With the increasing popularity of different online social platforms, such as Facebook, Twitter, Pinterest etc., multi-modal data streams (e.g. text, image, audio, video, etc) are generated as byproducts of people’s everyday online activities in the digital world. The wide availability of these digital breadcrumbs [Estrin:2014:SDN:2580723.2580944] have already cultivated major research efforts in the industry and academia to develop techniques to understand personal preferences. These techniques have led to the success of recommendation systems [das2007google, middleton2004ontological], such as Yelp, Foursquare etc., that help users find things they will enjoy, and enabled accurate targeting of advertisements.
Text-centric data, such as tweets, and status updates, are among the most popular data streams for profiling personal attributes [schwartz2013personality] due to their early adoption and pervasiveness.
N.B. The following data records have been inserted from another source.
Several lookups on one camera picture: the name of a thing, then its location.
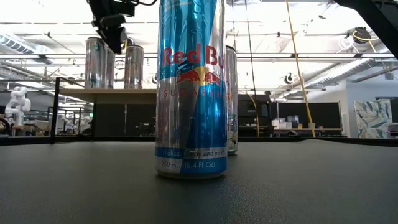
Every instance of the red bull can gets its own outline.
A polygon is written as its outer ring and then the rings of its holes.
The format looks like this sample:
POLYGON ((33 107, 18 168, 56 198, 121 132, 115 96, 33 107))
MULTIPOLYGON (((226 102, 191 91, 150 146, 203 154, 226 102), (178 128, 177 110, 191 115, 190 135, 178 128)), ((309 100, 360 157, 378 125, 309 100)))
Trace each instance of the red bull can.
POLYGON ((227 98, 227 136, 228 155, 235 155, 238 150, 238 71, 236 52, 226 46, 226 98, 227 98))
POLYGON ((162 0, 156 170, 182 179, 227 168, 224 0, 162 0))

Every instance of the red bull logo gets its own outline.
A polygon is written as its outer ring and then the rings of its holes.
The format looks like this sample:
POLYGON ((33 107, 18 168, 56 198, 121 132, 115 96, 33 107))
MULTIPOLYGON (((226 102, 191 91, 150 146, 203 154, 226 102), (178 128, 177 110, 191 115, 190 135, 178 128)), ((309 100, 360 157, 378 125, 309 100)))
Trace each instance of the red bull logo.
MULTIPOLYGON (((163 55, 163 60, 162 60, 162 65, 171 65, 173 63, 176 64, 181 64, 185 60, 187 60, 189 63, 195 64, 195 63, 201 63, 201 43, 197 43, 197 48, 196 50, 190 50, 188 53, 184 53, 182 51, 177 51, 174 54, 172 54, 172 48, 171 47, 166 47, 162 51, 163 55)), ((220 69, 224 68, 224 58, 218 56, 217 50, 210 46, 206 45, 205 46, 205 63, 207 65, 218 65, 220 66, 220 69)))
POLYGON ((181 82, 194 82, 199 85, 217 84, 221 86, 219 76, 209 71, 208 68, 202 66, 196 67, 195 69, 185 73, 181 73, 181 71, 178 70, 177 83, 181 82))

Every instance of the can lid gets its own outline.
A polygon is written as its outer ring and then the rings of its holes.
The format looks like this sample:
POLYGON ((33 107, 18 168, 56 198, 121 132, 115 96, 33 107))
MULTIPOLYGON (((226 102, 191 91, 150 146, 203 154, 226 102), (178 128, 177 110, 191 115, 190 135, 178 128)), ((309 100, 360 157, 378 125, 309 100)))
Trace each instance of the can lid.
POLYGON ((144 50, 144 48, 141 47, 140 45, 135 45, 135 44, 133 44, 133 45, 128 46, 127 48, 129 48, 129 47, 139 47, 139 48, 141 48, 142 50, 144 50))
POLYGON ((233 48, 232 46, 226 45, 226 47, 235 51, 235 48, 233 48))

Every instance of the aluminum can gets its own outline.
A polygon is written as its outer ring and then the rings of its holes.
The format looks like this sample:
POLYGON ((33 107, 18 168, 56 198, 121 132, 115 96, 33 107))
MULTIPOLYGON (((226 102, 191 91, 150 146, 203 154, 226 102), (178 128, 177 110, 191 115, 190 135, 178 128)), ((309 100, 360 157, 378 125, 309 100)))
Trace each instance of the aluminum can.
POLYGON ((162 0, 156 170, 181 179, 227 168, 223 0, 162 0))
POLYGON ((226 46, 226 98, 227 98, 227 147, 228 155, 235 155, 238 150, 238 70, 236 51, 226 46))
POLYGON ((114 84, 114 59, 113 51, 106 48, 106 74, 105 74, 105 88, 113 89, 114 84))
POLYGON ((128 46, 126 49, 125 65, 124 88, 142 89, 144 49, 138 45, 128 46))
POLYGON ((85 88, 104 88, 106 48, 102 39, 90 37, 86 43, 85 88))

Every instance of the artwork on wall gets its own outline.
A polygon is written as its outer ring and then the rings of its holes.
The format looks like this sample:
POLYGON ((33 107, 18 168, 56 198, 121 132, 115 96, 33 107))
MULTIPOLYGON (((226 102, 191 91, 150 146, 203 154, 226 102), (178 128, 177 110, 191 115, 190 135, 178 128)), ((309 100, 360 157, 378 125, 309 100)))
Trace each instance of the artwork on wall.
POLYGON ((390 100, 354 101, 354 109, 360 138, 387 138, 392 124, 390 100))
It has been shown by [schwartz2013personality, correa2010interacts, bamman2014gender] that various personal traits, such as gender, age, extroversion and openness, are manifested in these language features. Until recently, as driven by the emergence of photo sharing social media sites (e.g. Pinterest and Instagram) and the wide availability of embedded cameras on mobile devices, images have become a significant portion of contents that people posted online, and text data is thus limited for not capturing visual preferences. Building on this line of research, some recent work started to explore the value of visual contents in uncovering people’s interests [you2015picture, ottoni2014pins, lovato2013we, lovato2014faved]. However, most current research in this domain [you2015picture, ottoni2014pins, lovato2013we] converts images to one or more labels, and uses the text-based, categorical information to understand users’ preferences. While such image-to-text approaches can benefit from the existing techniques developed for text-based data, they potentially miss the rich context and visual cues that are known to affect and guide people’s perceptions of image contents [gibson1950perception]. This limitation is especially highlighted on image intensive social networks, such as Pinterest. For example, as Fig.1 shows, even under the same category, Travel, there are obvious distinctions between the pins (i.e. the images on Pinterest) curated by different users. These distinctions could play an important role in not only image recommendations itself, but also in domains, such as travel destination recommendations.
In this paper, we take a step deeper into profiling users’ visual preferences for images under the same label. We propose a novel framework based on Deep Convolutional Neural Networks (CNN) to directly learn a image distance metric from a large set of similar and dissimilar image pairs. We then leverage this similarity measure to profile each user’s visual preferences. The experimental results, based on 5,790 Pinterest users’ pins under the Travel category, indicate that the proposed approach is able to reveal each user’s distinct visual preferences, and the derived user profile has strong predictive power to predict the images that the user will pin.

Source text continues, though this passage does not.